Line by line, transcribe the data shown below.
Segment Start: Stored data
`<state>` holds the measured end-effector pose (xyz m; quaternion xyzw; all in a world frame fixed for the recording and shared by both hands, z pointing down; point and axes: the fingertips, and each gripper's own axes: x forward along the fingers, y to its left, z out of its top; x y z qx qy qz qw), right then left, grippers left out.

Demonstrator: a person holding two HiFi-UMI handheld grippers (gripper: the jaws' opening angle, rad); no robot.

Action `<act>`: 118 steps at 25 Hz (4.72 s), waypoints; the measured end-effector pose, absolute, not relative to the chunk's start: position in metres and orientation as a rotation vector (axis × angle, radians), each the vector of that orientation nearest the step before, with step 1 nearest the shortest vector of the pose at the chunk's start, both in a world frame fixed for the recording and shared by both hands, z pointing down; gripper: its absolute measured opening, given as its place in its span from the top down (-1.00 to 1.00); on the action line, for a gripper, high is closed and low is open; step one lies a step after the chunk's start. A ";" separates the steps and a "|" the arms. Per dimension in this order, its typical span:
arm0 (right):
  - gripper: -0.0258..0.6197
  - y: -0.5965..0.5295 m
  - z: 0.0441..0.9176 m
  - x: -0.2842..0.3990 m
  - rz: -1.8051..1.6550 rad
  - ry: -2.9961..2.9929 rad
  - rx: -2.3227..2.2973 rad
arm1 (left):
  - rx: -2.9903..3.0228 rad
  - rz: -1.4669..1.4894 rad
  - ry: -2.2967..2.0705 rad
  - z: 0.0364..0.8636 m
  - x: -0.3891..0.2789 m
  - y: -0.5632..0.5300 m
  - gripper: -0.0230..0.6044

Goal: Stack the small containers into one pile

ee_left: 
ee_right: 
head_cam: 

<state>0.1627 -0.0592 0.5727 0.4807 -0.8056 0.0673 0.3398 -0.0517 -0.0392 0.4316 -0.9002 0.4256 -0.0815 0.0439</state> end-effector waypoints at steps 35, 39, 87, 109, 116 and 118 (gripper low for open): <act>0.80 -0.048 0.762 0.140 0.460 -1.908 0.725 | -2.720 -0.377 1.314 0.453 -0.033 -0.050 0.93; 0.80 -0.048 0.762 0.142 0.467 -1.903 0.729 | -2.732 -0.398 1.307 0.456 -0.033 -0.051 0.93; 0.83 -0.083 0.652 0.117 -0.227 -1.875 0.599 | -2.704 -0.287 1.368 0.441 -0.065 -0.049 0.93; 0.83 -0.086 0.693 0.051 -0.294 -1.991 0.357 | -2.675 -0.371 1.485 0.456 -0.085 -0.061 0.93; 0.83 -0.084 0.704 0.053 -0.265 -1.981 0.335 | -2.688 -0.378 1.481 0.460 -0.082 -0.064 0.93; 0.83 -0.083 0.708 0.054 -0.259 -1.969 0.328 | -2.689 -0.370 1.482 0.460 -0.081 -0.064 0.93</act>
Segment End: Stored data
**Exercise output**
`<state>` holds the measured end-effector pose (xyz m; quaternion xyzw; all in a world frame fixed for the recording and shared by both hands, z pointing down; point and axes: the fingertips, and each gripper's own axes: x forward along the fingers, y to its left, z out of its top; x y z qx qy qz qw), right then left, grippers left out.

Demonstrator: a person holding two HiFi-UMI handheld grippers (gripper: the jaws' opening angle, rad); no robot.

Action `<act>`: 118 steps at 25 Hz (4.72 s), waypoints; the measured end-effector pose, absolute, not relative to the chunk's start: position in metres and orientation as a rotation vector (axis × angle, radians), each the vector of that orientation nearest the step before, with step 1 nearest the shortest vector of the pose at the chunk's start, both in a world frame fixed for the recording and shared by both hands, z pointing down; gripper: its absolute measured opening, given as its place in its span from the top down (-1.00 to 1.00); on the action line, for a gripper, high is closed and low is open; step one lies a step after the chunk's start. A ";" separates the steps and a "|" the arms. Per dimension in this order, its typical span:
arm0 (right):
  - gripper: -0.0258..0.6197
  - y: -0.5965..0.5295 m
  - z: 0.0441..0.9176 m
  - x: -0.2842..0.3990 m
  - rz: -1.8051..1.6550 rad
  - ry: -2.9961..2.9929 rad
  - rx: -2.3227..2.2973 rad
arm1 (left):
  - rx: -2.9903..3.0228 rad
  - rz: -1.4669..1.4894 rad
  - ry: -2.2967..2.0705 rad
  - z: 0.0364..0.8636 m
  - x: -0.3891..0.2789 m
  - y: -0.5632..0.5300 m
  - gripper: -0.0230..0.6044

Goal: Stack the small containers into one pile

ee_left: 
ee_right: 
head_cam: 

<state>0.1627 -0.0592 0.5727 0.4807 -0.8056 0.0673 0.3398 -0.0517 -0.0392 0.4316 -0.9002 0.4256 -0.0815 0.0439</state> end-effector waypoints at steps 35, 39, 87, 109, 116 and 118 (gripper low for open): <act>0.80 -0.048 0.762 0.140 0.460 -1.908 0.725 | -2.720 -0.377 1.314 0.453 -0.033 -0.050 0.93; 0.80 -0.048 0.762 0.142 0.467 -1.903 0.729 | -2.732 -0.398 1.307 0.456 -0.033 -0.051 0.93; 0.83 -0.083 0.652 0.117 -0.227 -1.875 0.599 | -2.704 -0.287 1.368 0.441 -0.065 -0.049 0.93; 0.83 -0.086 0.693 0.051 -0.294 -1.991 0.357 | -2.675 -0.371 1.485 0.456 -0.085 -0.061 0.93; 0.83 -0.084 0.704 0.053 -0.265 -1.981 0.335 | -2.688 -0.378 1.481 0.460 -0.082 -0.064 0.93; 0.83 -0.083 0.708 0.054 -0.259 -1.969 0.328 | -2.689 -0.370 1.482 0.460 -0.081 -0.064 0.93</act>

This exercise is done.